Racist memes by California cops. Discriminatory arrests. Audit details bias in law enforcement
While wrapping up a traffic stop at a parking lot, a Stockton police officer walked over to a different parked car with a Black man sitting inside.
The officer asked the man something he hadn’t asked the non-Black driver in the initial traffic stop: “Are you on probation or parole or anything?”
When the man declined to answer or provide identification, the officer detained him and searched his car, finding nothing illegal. Then, after the man refused to leave the parking lot, Stockton police officers arrested him and towed his car.
A Stockton Police Department investigation into the incident found it was an unlawful arrest, and the agency sent letters of reprimand to the officers. But the department did not discipline the officers or issue corrective action related to bias or professionalism.
It’s one of a number of cases described in a new state audit published Tuesday that found California law enforcement agencies and state prisons fail to do enough to crack down on racial bias and harassment.
The audit focused on policies and incidents at the Los Angeles County Sheriff’s Department, the San Bernardino Police Department, San Jose Police Department, the Stockton Police Department and the California Department of Corrections and Rehabilitation.
It found the five departments do not provide frequent enough training to mitigate officer bias, struggle to investigate and address biased conduct, lack effective intervention systems to stop officers who display a pattern of bias, overlook signs of implicit bias or subtler signs of bias, and fail to review officers’ social media presence.
The agencies also lack sufficient strategies to achieve representative diversity in hiring, and fail to seek feedback from the community, the audit found.

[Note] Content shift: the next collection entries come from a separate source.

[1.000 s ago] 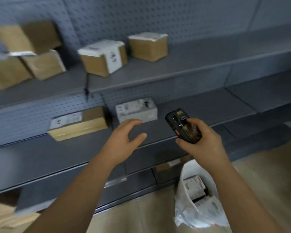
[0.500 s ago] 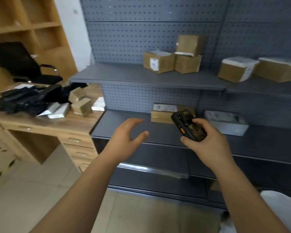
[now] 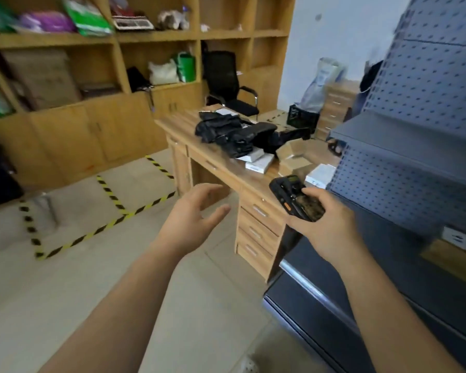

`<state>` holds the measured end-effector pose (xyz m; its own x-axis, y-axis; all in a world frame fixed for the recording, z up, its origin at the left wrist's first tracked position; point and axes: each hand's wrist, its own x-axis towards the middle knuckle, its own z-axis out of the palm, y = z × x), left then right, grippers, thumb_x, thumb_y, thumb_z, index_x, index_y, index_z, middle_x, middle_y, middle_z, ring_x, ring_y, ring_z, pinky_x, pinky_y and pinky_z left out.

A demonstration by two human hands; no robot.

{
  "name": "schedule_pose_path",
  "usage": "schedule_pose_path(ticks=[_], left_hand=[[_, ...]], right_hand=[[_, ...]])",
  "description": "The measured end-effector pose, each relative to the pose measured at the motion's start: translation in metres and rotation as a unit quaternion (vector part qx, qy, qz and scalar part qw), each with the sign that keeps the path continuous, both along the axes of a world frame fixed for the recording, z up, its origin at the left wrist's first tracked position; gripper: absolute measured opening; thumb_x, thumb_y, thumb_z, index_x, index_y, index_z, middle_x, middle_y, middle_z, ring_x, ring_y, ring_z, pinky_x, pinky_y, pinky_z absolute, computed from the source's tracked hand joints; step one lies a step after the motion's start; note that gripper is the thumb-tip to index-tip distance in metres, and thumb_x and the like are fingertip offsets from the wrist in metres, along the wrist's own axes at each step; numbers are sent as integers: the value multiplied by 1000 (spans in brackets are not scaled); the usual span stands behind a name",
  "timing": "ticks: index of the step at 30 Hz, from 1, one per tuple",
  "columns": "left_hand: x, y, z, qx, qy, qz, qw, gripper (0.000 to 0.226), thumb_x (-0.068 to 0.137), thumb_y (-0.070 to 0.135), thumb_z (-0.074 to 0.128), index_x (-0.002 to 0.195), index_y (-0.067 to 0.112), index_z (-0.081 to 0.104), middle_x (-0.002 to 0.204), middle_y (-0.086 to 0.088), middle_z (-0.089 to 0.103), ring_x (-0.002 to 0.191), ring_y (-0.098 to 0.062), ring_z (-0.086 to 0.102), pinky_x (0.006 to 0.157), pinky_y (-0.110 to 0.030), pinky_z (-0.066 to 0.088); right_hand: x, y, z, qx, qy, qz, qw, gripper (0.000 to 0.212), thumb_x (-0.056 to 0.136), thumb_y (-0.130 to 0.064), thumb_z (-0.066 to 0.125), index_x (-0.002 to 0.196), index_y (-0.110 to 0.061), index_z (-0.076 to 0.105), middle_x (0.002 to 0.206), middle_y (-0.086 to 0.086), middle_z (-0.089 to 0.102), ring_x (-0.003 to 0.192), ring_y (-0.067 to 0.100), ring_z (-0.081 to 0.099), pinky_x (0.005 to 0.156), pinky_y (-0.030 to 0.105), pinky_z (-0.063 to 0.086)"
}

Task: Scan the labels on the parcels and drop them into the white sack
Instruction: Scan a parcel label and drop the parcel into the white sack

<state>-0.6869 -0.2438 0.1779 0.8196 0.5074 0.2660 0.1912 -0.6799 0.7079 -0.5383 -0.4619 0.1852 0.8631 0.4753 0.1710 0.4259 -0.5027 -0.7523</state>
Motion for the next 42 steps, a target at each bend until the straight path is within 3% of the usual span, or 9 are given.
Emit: schedule_pose_path(ticks=[2,4,6,10,16,20,22,27,42], left_hand=[[-4,37,-4,7,12,35,999,49,89,51,59,133,32,53,131,17,55,118,-1,50,104,-29,45],[-5,74,-5,4,16,74,997,49,88,52,59,132,32,54,132,15,57,123,-6,50,107,-38,43],[0,110,-2,1,19,111,994,45,90,45,62,132,29,55,127,17,56,120,-4,50,106,-33,42],[21,179,14,9,24,164,986,43,92,37,64,133,27,55,116,22,48,110,2,43,94,-20,35],[45,269,25,21,8,214,977,42,92,43,62,132,32,54,129,20,54,119,2,47,104,-28,42],[60,320,14,17,11,223,975,42,92,45,61,131,32,54,129,18,56,121,0,48,105,-32,43],[72,350,7,11,11,218,976,41,92,44,61,131,32,55,128,18,55,120,1,48,106,-33,43],[122,439,-7,1,21,170,985,42,92,42,62,131,30,55,125,21,53,119,0,48,105,-32,42],[326,596,5,-14,-8,-126,992,41,92,41,63,130,28,57,122,20,54,116,0,49,100,-25,40]], right_hand=[[11,49,-8,7,6,41,999,49,72,-41,84,111,-46,55,95,-21,61,96,11,59,83,33,52],[24,99,-17,24,1,78,997,49,73,-38,84,112,-45,56,91,-27,58,90,4,56,75,23,46],[39,149,-20,42,-3,108,993,52,71,-37,85,115,-42,59,92,-27,58,86,-2,54,70,15,40],[76,242,-14,55,7,166,985,60,69,-40,85,123,-39,59,108,-14,64,99,9,59,76,21,43],[119,357,2,57,-28,229,971,63,68,-44,85,125,-41,58,113,-15,59,106,11,55,92,34,48],[135,412,-1,52,-34,248,967,59,72,-39,85,125,-40,58,111,-16,56,95,5,55,67,11,46],[145,438,-6,43,-25,246,968,59,72,-37,85,124,-40,58,108,-17,55,95,5,55,64,11,46],[178,503,-19,38,-13,187,982,59,69,-41,85,122,-42,59,108,-20,59,106,9,56,95,37,49],[257,567,-1,20,5,-145,989,60,69,-35,87,123,-39,60,110,-12,61,101,12,58,88,32,49]])
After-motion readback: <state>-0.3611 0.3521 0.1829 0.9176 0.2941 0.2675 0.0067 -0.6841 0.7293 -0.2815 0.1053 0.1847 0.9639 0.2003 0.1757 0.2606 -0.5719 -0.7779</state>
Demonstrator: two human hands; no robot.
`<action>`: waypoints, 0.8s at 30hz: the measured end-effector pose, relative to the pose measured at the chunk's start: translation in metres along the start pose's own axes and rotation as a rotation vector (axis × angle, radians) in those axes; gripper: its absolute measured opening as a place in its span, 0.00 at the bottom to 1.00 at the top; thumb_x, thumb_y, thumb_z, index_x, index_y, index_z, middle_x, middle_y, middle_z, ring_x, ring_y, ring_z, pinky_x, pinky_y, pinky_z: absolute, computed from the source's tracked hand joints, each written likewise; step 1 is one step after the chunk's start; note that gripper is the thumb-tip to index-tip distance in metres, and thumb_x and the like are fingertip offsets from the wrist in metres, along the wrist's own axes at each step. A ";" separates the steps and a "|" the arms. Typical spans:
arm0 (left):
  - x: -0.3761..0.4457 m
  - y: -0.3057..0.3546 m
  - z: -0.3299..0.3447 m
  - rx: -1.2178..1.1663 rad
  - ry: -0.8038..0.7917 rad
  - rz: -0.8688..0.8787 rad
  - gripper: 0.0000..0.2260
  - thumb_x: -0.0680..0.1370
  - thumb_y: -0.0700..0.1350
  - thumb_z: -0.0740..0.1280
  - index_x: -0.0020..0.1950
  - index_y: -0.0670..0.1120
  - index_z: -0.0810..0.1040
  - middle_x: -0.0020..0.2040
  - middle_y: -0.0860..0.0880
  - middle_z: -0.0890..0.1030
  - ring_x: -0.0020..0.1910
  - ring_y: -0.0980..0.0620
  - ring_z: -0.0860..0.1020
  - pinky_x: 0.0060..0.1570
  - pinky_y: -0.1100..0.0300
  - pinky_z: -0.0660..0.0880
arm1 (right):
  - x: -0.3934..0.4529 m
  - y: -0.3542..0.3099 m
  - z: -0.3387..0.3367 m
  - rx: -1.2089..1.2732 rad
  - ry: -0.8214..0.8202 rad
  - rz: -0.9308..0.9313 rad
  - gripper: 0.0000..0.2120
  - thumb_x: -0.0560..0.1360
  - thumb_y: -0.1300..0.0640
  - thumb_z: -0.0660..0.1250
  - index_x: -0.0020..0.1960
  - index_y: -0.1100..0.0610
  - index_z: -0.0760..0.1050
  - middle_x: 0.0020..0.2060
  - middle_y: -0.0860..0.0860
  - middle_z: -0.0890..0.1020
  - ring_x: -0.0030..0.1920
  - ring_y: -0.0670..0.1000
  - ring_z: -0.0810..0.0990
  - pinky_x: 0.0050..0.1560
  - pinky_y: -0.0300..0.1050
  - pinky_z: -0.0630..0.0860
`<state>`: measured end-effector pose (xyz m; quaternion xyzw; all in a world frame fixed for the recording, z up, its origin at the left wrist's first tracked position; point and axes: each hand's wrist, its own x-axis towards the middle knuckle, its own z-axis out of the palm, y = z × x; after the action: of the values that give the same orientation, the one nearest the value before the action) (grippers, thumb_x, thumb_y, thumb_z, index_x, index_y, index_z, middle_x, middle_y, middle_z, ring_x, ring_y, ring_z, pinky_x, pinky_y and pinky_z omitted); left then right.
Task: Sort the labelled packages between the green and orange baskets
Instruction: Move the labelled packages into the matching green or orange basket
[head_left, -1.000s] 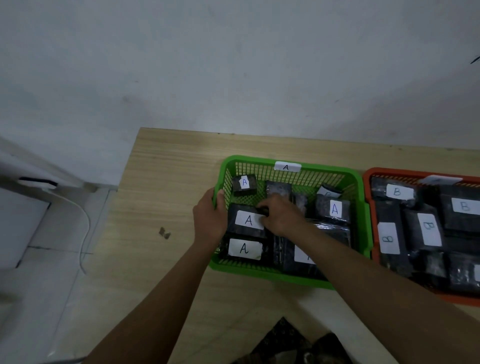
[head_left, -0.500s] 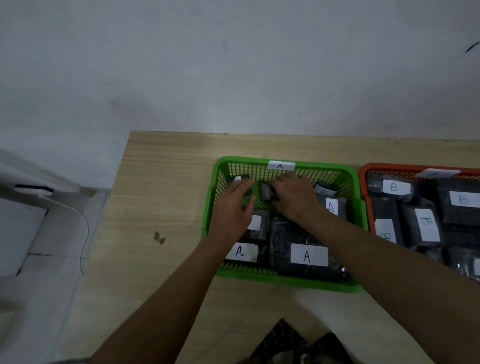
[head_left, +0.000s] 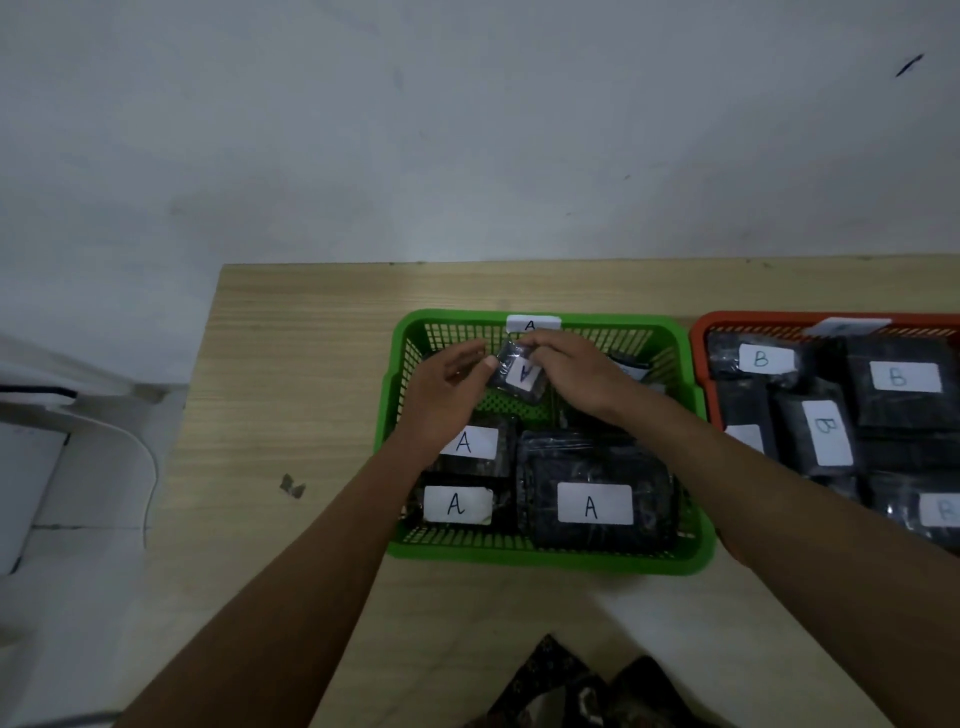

Departments were aware of incidents where bias may have influenced an officer’s conduct because they were documented in department investigation files. But the four local departments “often did not take appropriate action to recognize and address possibly biased conduct after it had occurred,” state auditors found.
“None of the departments we reviewed have fully developed and implemented comprehensive efforts to address bias among their officers,” the state audit found. “Without a comprehensive approach to guard against the presence and effects of bias, the departments will be less able to identify, mitigate, and address bias.”
Within each department, state auditors found officers “who have promoted negative stereotypes and engaged in biased conduct.”
In one undated case, an officer filmed Black incarcerated individuals from a distance and narrated, “Black Lives Matter,” and in a separate video, used the n-word several times while repeating song lyrics and said in a sarcastic tone, “For George Floyd.” That officer received a temporary pay reduction, according to the state audit.
In another undated case, San Jose police officers responding to a dispute between a landlord and tenant made biased comments about the landlord, who they knew was Vietnamese.
After denying her request for a translator and insisting that the landlord return the deposit in cash, one officer said, “Maybe she doesn’t have the money, who knows? I think she has a problem gambling,” and detained her.
The department later determined bias related to the landlord’s race influenced the officer’s behavior, and issued a 40-day suspension without pay.
Bias in California cops’ social media
As part of its investigation, state auditors reviewed the public social media accounts of 450 officers and found 13 officers who posted biased statements while working as peace officers — seven in the California Department of Corrections and Rehabilitation, three in the Los Angeles Sheriff’s Department, and three in the San Bernardino Police Department.
Examples of biased statements officers shared on social media include a transphobic meme, an anti-Mulsim post related to 9/11, and a post that included the statement, “Over 620,000 white people died to free Black slaves. And still to this day not even 1 thank you and we’re now known as racists.”
“When an officer engages in biased conduct or makes statements like those we describe in this section, it casts doubt on that officer’s ability to treat individuals fairly,” the state audit read.
Some officers promoted extremist groups
While the state audit did not find officers who were members of hate groups based on their social media activity, auditors identified six people who either publicly defended or promoted content from “problematic groups.”
One officer defended the Proud Boys, a far-right group identified by the Southern Poverty Law Center where “rank-and-file Proud Boys and leaders regularly spout white nationalist memes and maintain affiliations with known extremists.”
Another officer had a profile picture that was an image representing the Three Percenters, an extremist group with some followers who promote hate against and engage in violent acts toward Muslim people, according to the Anti-Defamation League.
One officer liked a social media account representing a group that “publicly expressed animosity toward immigrants,” and another promoted claims that same-sex parents are harmful to children.
“The biased conduct that we identified at the five law enforcement departments likely occurred in part because the departments have not fully implemented comprehensive strategies for addressing bias within their organizations,” the state audit found.